[EXERCISE OBJECTIVE] Copy exactly the lines starting at the one that contains "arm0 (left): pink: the" and running through the end of the material below. Exclude any pictures.

[DATA]
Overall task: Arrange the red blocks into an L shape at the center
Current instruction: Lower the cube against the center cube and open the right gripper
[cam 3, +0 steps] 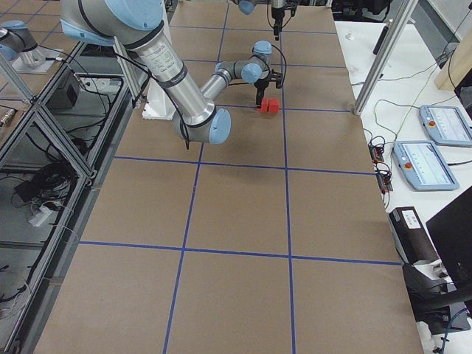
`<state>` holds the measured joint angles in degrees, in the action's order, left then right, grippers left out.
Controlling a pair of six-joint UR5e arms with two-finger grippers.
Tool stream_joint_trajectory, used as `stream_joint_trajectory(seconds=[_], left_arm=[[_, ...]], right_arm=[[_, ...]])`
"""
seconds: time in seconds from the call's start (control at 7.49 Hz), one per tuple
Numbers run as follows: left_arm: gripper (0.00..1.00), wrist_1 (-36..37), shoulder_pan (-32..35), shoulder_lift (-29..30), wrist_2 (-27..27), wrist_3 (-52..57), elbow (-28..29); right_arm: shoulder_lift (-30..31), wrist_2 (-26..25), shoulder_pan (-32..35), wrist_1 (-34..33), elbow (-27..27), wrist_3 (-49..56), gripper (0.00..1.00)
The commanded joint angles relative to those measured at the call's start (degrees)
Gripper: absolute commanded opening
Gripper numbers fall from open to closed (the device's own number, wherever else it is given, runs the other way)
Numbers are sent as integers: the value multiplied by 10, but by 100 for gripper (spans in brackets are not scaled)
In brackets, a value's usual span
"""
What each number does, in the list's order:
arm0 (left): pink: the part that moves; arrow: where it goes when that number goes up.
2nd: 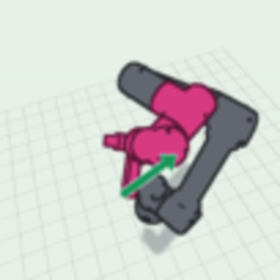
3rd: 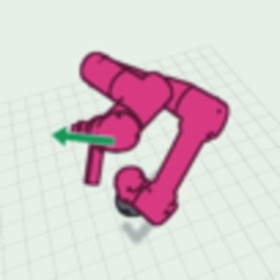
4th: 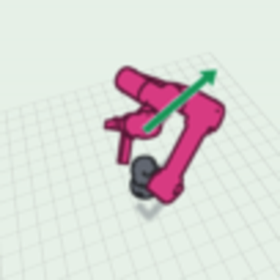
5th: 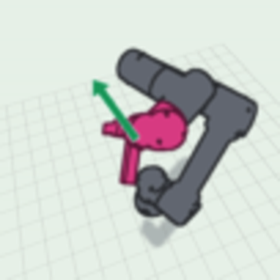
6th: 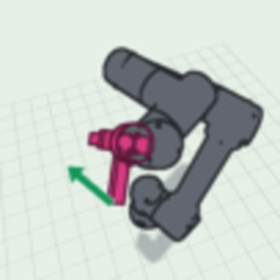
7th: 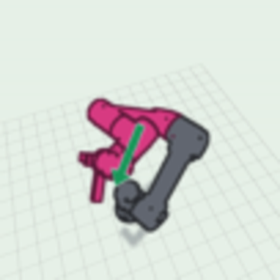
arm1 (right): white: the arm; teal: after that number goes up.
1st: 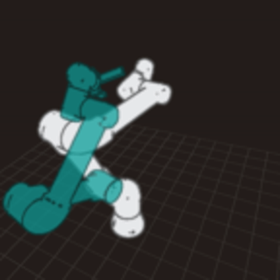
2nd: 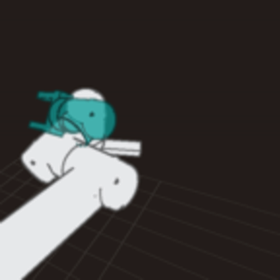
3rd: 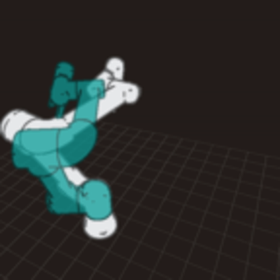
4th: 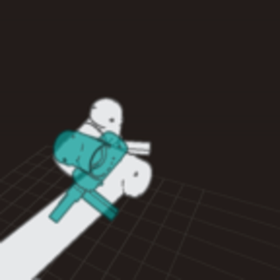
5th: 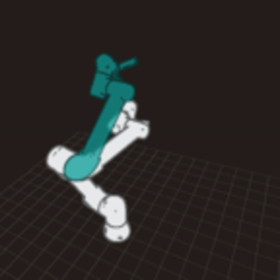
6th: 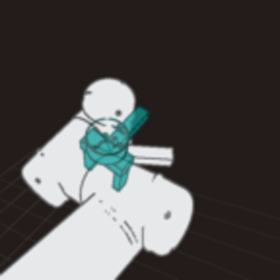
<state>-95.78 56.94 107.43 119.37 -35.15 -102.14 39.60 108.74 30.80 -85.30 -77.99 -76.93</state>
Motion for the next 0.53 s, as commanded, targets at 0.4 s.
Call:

[TASK SOLUTION]
arm0 (left): pink: the part that moves; arrow: where it goes when that number goes up.
2nd: 
3rd: 
4th: 
5th: 
6th: 
7th: 
arm1 (right): white: the arm; teal: after that number goes up.
1st: 
2nd: 
3rd: 
4th: 
5th: 
6th: 
<state>-95.78 56.94 107.43 119.37 -35.15 -102.14 39.60 108.74 30.80 -85.30 -77.99 -76.93</state>
Motion for the next 0.53 s, as commanded, targets at 0.4 s.
Call:

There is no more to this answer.